### Problem to solve
In the records below, begin at the line containing "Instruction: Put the" and end at the line containing "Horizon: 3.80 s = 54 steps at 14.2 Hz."; quote every line in that span exactly, including both boundary lines, and no others.

### Record set

■ ■ ■

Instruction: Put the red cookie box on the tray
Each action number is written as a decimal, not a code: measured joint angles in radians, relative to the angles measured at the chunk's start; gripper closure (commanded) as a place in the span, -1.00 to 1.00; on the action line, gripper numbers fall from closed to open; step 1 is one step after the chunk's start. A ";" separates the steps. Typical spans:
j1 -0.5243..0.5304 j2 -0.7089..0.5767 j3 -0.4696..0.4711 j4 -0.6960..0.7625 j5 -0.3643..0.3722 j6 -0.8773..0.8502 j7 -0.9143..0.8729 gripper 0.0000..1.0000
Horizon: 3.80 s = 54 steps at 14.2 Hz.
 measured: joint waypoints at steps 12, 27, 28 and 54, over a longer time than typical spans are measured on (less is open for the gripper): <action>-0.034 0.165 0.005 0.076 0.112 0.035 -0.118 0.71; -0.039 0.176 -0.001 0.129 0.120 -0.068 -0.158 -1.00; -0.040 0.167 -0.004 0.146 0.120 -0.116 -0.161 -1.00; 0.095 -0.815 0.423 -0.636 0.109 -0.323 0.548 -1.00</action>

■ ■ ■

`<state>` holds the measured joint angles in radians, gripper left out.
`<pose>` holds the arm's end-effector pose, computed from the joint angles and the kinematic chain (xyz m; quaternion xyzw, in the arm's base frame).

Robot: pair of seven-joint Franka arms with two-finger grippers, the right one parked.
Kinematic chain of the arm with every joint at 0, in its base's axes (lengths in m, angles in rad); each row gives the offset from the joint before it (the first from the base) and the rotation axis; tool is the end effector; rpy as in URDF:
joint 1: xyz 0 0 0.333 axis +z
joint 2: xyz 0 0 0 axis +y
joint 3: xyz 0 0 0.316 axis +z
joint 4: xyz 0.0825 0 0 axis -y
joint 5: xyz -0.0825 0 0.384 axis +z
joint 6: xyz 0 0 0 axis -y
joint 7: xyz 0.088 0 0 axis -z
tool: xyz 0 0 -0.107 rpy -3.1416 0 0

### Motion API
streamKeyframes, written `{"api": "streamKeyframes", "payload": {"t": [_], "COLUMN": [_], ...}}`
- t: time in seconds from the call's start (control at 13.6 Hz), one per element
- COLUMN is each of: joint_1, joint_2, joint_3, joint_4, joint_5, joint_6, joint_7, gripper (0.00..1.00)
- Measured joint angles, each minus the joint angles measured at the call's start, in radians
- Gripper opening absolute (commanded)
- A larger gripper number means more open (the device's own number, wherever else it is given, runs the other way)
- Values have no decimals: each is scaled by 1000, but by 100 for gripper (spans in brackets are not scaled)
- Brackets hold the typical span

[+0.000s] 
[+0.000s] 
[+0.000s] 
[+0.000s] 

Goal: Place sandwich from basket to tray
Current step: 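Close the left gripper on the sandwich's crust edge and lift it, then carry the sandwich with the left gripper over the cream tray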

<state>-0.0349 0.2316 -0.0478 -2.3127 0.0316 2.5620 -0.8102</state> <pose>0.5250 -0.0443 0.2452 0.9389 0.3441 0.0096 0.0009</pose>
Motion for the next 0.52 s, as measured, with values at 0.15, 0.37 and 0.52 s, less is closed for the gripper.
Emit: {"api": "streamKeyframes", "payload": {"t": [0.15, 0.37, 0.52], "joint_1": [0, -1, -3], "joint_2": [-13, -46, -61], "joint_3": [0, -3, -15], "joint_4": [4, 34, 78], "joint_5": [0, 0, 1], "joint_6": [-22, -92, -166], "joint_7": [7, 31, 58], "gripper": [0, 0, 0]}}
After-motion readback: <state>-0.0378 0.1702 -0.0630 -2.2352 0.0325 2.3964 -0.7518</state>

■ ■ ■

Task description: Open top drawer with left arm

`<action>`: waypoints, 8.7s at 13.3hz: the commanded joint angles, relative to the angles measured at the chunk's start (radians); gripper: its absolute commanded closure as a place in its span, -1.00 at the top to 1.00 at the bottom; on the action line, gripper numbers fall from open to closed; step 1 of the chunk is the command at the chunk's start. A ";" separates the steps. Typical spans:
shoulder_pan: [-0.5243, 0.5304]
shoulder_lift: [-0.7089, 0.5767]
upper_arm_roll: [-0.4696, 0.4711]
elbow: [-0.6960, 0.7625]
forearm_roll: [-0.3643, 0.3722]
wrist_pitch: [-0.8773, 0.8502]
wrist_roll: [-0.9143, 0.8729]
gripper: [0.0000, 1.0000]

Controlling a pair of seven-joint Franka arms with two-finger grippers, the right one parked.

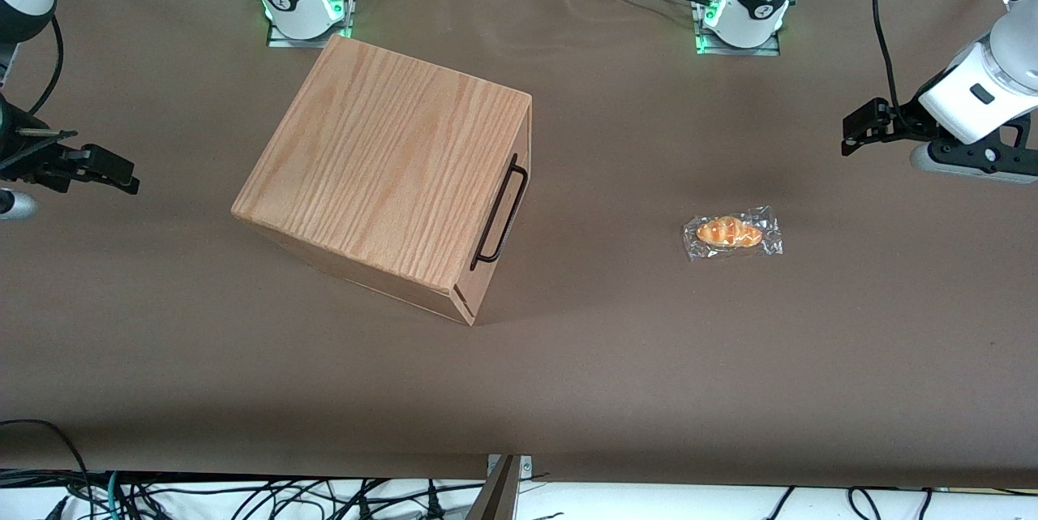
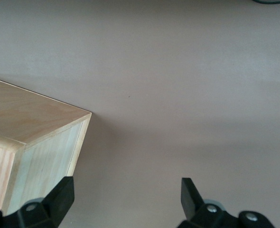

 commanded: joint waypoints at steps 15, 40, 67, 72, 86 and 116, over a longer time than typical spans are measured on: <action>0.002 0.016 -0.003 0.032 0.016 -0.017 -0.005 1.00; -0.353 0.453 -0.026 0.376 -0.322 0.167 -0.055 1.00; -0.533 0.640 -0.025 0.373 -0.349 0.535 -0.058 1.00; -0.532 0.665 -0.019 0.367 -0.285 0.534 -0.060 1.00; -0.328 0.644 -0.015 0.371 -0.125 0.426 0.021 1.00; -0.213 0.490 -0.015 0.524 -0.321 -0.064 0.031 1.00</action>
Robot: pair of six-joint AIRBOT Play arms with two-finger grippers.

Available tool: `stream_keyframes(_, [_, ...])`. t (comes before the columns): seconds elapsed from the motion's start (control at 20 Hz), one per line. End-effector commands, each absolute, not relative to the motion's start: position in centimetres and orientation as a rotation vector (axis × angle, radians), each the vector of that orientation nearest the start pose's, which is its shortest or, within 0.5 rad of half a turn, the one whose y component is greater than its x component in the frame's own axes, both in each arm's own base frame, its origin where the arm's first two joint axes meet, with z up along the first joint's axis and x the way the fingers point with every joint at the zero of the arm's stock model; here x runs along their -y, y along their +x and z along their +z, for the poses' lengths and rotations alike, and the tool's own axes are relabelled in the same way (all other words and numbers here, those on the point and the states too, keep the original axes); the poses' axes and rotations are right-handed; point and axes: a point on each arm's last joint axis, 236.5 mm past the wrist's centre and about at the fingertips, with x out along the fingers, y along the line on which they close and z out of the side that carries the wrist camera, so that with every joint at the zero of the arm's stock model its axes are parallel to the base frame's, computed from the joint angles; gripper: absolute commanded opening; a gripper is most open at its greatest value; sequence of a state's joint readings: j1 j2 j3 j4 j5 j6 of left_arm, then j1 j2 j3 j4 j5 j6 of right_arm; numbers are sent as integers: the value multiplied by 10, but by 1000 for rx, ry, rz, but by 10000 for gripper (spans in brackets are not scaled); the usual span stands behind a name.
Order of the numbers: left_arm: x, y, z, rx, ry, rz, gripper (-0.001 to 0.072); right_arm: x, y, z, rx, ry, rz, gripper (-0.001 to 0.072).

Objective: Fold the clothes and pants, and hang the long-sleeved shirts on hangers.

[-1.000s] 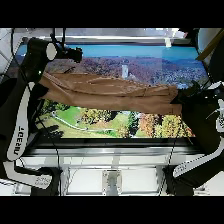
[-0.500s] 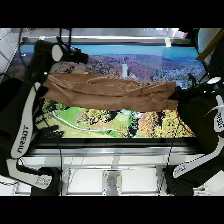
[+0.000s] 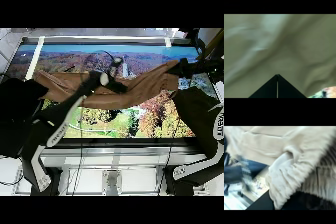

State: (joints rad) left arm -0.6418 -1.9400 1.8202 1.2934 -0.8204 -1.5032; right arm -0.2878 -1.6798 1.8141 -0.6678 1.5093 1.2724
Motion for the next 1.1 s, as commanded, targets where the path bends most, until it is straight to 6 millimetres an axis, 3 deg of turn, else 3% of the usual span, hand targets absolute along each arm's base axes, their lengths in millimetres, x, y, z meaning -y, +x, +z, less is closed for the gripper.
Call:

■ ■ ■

### Written solution
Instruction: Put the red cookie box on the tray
Each action number is written as a decimal, not a code: measured joint angles in radians, relative to the angles measured at the chunk's start; gripper closure (commanded) as a place in the span, -1.00 to 1.00; on the action line, gripper numbers fall from closed to open; step 1 is one step after the chunk's start. A ";" separates the steps. Typical spans:
j1 -0.5243..0.5304 j2 -0.7089..0.5767 j3 -0.4696..0.4711 j4 -0.6960..0.7625 j5 -0.3643..0.3722 j6 -0.8773..0.8502 j7 -0.9143..0.8729 gripper 0.0000..1.0000
Horizon: 3.80 s = 54 steps at 14.2 Hz.

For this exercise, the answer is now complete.